Let $T$ be a small category, and $\mathrm{Mod}(T)\subset\mathrm{Fun}(T,\textbf{Set})$ the category of cartesian (finite-limit preserving) copresheaves on $T$. If $T$ is a commutative algebraic theory, then $\mathrm{Mod}(T)$ is cartesian closed (see commutative algebraic theory in nLab).
First question: Is the converse implication true? I mean: if $\mathrm{Mod}(T)$ is cartesian closed, can we prove that $T$ commutative?

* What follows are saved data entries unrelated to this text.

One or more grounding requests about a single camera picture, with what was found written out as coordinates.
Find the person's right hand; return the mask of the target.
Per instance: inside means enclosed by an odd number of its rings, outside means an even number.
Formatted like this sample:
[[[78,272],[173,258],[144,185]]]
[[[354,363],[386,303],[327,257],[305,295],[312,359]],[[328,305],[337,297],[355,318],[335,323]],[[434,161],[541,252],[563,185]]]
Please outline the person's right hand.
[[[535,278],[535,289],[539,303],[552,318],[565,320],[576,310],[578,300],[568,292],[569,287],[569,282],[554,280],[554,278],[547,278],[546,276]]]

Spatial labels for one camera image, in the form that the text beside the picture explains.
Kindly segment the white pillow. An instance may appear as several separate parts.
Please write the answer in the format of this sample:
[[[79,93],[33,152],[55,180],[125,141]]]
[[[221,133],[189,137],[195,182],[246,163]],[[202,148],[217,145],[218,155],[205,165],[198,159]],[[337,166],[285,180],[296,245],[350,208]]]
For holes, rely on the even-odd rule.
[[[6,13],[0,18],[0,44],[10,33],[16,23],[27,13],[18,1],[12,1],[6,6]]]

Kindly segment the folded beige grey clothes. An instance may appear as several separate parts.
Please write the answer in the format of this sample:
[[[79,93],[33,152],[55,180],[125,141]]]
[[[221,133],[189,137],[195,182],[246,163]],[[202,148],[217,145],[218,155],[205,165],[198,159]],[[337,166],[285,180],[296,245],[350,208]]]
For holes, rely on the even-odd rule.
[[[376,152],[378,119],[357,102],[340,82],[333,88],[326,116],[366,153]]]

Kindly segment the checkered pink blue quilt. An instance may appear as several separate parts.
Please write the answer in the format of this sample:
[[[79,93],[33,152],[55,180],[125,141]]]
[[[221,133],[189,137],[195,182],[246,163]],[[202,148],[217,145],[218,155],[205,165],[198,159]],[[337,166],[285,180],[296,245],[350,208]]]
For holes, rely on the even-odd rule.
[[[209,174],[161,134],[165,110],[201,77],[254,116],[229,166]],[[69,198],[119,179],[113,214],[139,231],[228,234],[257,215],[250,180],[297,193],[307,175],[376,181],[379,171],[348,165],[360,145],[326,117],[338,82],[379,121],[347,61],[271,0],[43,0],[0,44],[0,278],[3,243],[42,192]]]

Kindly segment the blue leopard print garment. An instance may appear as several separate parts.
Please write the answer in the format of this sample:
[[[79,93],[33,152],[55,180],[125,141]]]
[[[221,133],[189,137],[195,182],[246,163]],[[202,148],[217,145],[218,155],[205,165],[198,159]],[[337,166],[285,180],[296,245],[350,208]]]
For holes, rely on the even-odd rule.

Furthermore, if $T$ is the full subcategory of the simplicial category $\Delta$ with objects $[0], [1], [2]$$[0], [1], [2], [3]$ (where $[n]$ is the order $0<1<\dotsm<n$) we have that $\mathrm{Mod}(T)= \textbf{Cat}$ is cartesian closed, in fact, such a $T$ is representable as a monoid in the cartesian-monoidal category $\mathrm{Cat}^{\mathrm{op}}\downarrow ([0]\times [0])$ (equivalently, objects are spans to $[0]$ and $[0]$ in $T$, the monoidal product is by pullbacks) and the image of a model $M$ is just a monoid in $\textbf{Set}\downarrow C_0\times C_0$ (where $C_0=M([0])$), then a small category with $C_0$ as class object. Analogous argument for functors.
Second question: Does there exist a law to recognize from the diagram structure of $T$ if $\mathrm{Mod}(T)$ is cartesian closed?